Ngainun Naim
Arti penting literasi sesungguhnya sudah diketahui oleh banyak orang. Namun demikian memiliki pengetahuan bukan berarti sudah diimplementasikan. Pengetahuan ini sangat mungkin berhenti sebatas pengetahuan.
Transformasi itu terjadi ketika pengetahuan ditindaklanjuti menjadi kesadaran lalu diturunkan menjadi program kegiatan. Kesadaran adalah basis internal agar pengetahuan tidak semata sebagai pengetahuan. Kegiatan yang disusun dengan basis pengetahuan dan kesadaran memiliki potensi untuk sukses karena memiliki akar yang kokoh.

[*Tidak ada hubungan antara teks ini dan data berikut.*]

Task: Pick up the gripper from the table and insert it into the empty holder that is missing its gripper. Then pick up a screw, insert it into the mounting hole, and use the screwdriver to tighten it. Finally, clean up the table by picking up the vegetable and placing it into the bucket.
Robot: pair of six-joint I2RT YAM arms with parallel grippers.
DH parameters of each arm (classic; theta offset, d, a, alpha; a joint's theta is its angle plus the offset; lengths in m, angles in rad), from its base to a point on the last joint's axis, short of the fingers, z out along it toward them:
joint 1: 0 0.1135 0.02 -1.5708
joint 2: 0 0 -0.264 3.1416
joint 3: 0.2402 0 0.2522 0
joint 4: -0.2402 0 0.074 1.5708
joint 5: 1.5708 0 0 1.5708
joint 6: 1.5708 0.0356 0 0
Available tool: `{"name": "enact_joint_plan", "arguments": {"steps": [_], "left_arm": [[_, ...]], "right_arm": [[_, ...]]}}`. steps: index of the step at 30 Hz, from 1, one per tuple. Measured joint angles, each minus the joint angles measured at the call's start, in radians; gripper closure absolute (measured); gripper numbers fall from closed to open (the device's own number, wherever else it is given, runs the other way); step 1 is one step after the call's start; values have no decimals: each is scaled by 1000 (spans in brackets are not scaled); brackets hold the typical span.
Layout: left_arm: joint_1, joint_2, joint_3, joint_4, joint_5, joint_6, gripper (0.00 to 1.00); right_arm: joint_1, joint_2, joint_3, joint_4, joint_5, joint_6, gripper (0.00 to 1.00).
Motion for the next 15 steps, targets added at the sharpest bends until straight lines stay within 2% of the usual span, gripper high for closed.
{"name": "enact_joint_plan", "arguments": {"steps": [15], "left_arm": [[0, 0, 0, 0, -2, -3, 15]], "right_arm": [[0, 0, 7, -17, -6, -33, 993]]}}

Tradisi literasi sesungguhnya merupakan perpaduan antara pengetahuan, kesadaran, dan program kegiatan. Ramainya perbincangan tentang literasi tidak akan mengubah keadaan jika tidak memadukan ketiganya. Literasi akan riuh di ruang diskusi tetapi minim karya tulis sebagai bukti. Tentu, teladan dan pengawasan untuk memastikan bahwa tradisi itu bisa terus berjalan menjadi bagian penting yang tidak bisa diabaikan.
Belakangan muncul berbagai kegiatan yang bertujuan mengajak orang dari berbagai profesi untuk bisa menulis. Tentu ini merupakan kegiatan yang penting untuk diapresiasi. Semakin banyak orang bisa menulis, semakin bagus dalam konteks tradisi literasi.

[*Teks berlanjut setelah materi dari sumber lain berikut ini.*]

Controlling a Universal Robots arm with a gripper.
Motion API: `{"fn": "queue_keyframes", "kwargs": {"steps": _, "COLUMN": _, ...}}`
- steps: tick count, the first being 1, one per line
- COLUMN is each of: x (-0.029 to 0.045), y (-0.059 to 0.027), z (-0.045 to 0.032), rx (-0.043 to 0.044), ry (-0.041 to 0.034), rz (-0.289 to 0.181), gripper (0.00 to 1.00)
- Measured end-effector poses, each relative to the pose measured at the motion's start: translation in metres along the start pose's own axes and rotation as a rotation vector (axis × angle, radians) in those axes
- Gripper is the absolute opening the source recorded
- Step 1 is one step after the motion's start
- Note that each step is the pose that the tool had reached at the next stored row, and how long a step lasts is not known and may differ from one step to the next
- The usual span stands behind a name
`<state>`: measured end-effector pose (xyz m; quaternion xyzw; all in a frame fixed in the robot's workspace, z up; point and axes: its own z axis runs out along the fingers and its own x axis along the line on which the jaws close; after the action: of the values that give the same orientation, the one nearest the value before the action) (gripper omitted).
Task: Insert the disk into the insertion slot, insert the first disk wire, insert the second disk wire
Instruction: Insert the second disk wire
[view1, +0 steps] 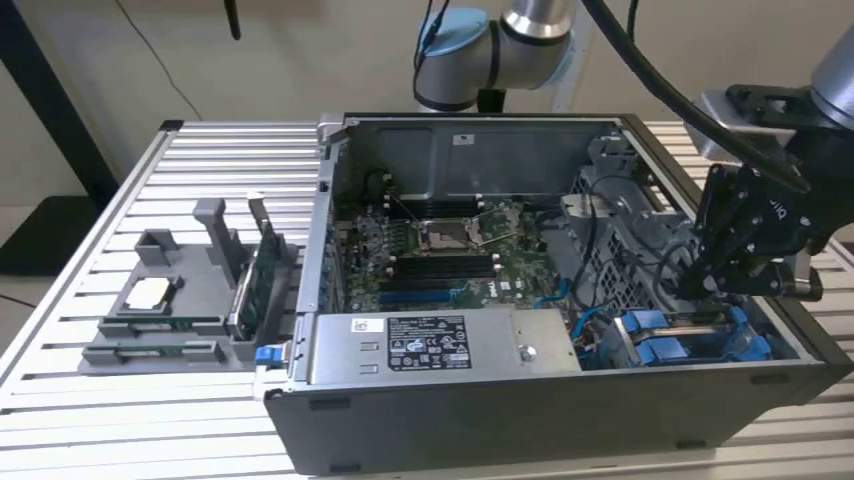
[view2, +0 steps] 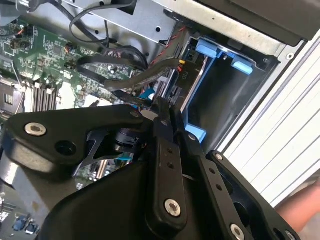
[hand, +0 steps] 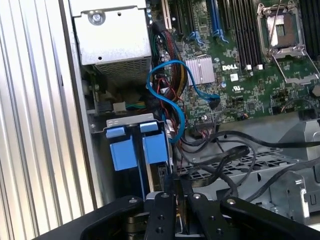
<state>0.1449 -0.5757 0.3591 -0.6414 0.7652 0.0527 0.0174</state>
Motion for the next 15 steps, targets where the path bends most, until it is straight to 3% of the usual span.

Menulis sendiri memiliki banyak sekali manfaat. Wahyudin Halim (2021) menjelaskan bahwa menulis itu membutuhkan tiga hal, yaitu mendisiplinkan jiwa, melenturkan pikiran, dan mengelola raga. Ketiganya merupakan satu kesatuan yang saling menopang sehingga sebuah tulisan bisa lahir.
Mendisiplinkan jiwa bermakna, tulisan itu lahir ketika jiwa seorang penulis terkonstruk pada bagaimana mengeluarkan ide dan gagasan dalam bentuk tulisan. Banyak orang yang memiliki keinginan untuk menulis tetapi gagal menghasilkan tulisan karena tidak bisa mendisiplinkan jiwa. Ada begitu banyak apologi, misalnya kesibukan, tidak memiliki waktu luang, dan banyak lagi apologi yang diberikan.

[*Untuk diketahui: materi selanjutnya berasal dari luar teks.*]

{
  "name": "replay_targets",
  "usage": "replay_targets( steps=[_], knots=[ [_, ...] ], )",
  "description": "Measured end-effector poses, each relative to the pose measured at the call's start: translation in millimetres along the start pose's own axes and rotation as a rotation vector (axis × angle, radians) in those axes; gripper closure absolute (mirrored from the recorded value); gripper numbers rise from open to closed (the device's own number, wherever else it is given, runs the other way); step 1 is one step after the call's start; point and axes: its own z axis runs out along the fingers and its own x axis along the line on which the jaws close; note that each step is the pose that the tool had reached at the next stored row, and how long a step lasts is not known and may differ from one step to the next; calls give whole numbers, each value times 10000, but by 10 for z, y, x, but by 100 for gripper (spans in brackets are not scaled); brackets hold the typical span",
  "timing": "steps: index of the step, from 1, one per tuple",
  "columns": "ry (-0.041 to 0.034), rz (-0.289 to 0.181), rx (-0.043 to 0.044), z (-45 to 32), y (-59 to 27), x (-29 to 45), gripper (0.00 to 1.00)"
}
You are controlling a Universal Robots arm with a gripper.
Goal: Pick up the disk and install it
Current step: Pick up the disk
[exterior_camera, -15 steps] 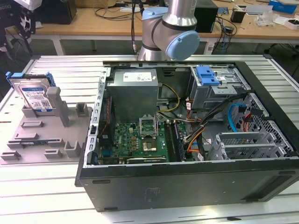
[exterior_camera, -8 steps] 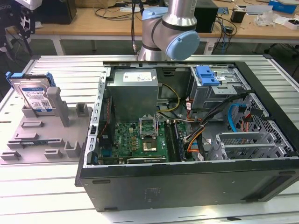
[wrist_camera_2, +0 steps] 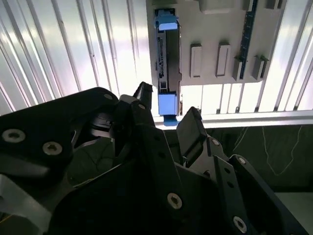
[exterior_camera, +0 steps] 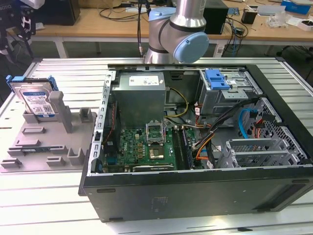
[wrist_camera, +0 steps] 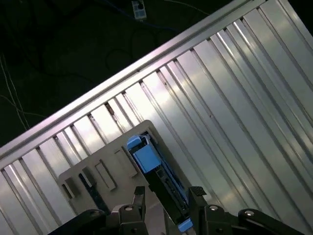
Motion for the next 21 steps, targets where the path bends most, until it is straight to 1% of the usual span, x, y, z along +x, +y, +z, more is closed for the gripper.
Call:
replay_targets(
  steps=[4, 5, 7, 8, 9, 11, 13, 15, 16, 17, 18, 21],
  knots=[
    [40, -751, 13, 1, 1, -1, 52],
    [56, -1061, 18, 2, 1, -2, 52],
    [77, -1436, 24, 2, 2, -4, 52],
    [95, -1793, 30, 3, 4, -7, 52],
    [110, -2053, 34, 4, 7, -12, 52],
    [125, -2335, 40, 7, 10, -17, 52],
    [147, -2760, 47, 13, 16, -28, 52],
    [155, -2922, 51, 18, 19, -31, 52],
    [167, -3099, 52, 18, 19, -32, 52],
    [177, -3303, 56, 19, 20, -33, 52],
    [193, -3624, 62, 21, 20, -33, 52],
    [225, -4212, 72, 23, 20, -33, 52]
  ],
)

Menulis itu membuat orang memiliki cara berpikir yang lebih sistematis. Tulisan memiliki tata urut yang berbeda dengan berbicara. Semakin sering menulis maka akan semakin terlatih untuk mensistematisasikan pikiran dengan mengacu pada sebuah topik tertentu (Jouhar, M. R., & Rupley, W. H.: 2021).
Proses menulis akan berjalan lancar jika fisik sehat. Fisik yang kurang prima akan sulit untuk menuangkan ide dan gagasan menjadi tulisan. Menulis yang dilakukan dengan sepenuh hati juga bisa menjadi terapi kesehatan. Banyak orang yang sembuh dari sakit atau terkurangi penderitaannya karena aktivitas menulis (Pudiastuti, R. D.: 2015).
Tradisi menulis tidak akan bisa terbangun secara kokoh tanpa tradisi membaca. Gagasan, ide, dan pemikiran untuk ditulis pada dasarnya lahir dari banyaknya bacaan. Tanpa membaca, tidak akan ada yang bisa ditulis. Pada titik inilah maka membaca dan menulis adalah rangkaian. Tradisi menulis akan mampu terawat secara baik manakala tradisi membaca juga terus dirawat.